» Your objective: What you return must be the lines from the first one below through the one containing "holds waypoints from", exactly and with pictures excluded.

» Data:
-- -- --
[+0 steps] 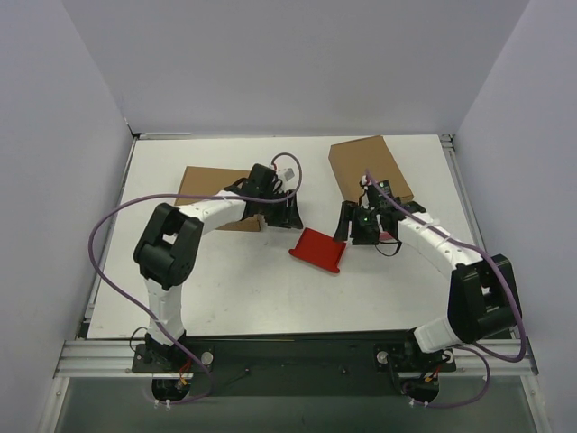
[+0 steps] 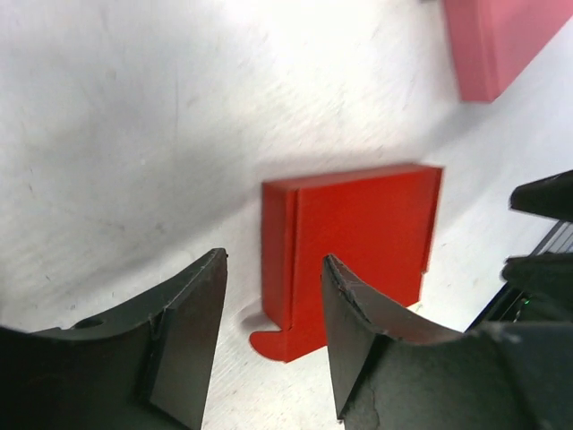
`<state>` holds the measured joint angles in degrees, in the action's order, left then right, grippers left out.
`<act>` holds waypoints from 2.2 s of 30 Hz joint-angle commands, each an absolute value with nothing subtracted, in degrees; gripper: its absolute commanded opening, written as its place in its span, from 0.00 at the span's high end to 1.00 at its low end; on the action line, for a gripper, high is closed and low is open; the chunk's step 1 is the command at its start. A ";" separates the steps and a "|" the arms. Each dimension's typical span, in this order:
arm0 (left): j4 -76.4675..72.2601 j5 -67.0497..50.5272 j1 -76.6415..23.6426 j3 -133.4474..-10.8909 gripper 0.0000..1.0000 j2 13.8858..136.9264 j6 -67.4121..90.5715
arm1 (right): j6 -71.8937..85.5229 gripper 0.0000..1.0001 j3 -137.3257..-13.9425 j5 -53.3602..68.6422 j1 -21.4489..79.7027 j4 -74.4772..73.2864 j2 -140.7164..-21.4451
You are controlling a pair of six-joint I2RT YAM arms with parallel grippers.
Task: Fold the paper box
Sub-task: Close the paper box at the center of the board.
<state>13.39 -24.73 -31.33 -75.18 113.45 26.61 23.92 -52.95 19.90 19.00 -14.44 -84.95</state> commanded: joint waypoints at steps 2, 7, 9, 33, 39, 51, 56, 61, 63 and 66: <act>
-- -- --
» Answer to this task:
[+0 steps] 
[+0 steps] 
`<state>` holds the measured joint angles in degrees, in the action's order, left then right, grippers left out.
`<act>` holds waypoints from 2.2 s of 30 Hz joint-angle commands, each an absolute value with nothing subtracted, in degrees; gripper: its absolute commanded opening, written as its place in its span, from 0.00 at the span's high end to 1.00 at its low end; on the action line, for a gripper, high is closed and low is open; the chunk's step 1 is the command at its start. A ";" separates the steps and a "|" the arms. Each dimension's typical span, in this order:

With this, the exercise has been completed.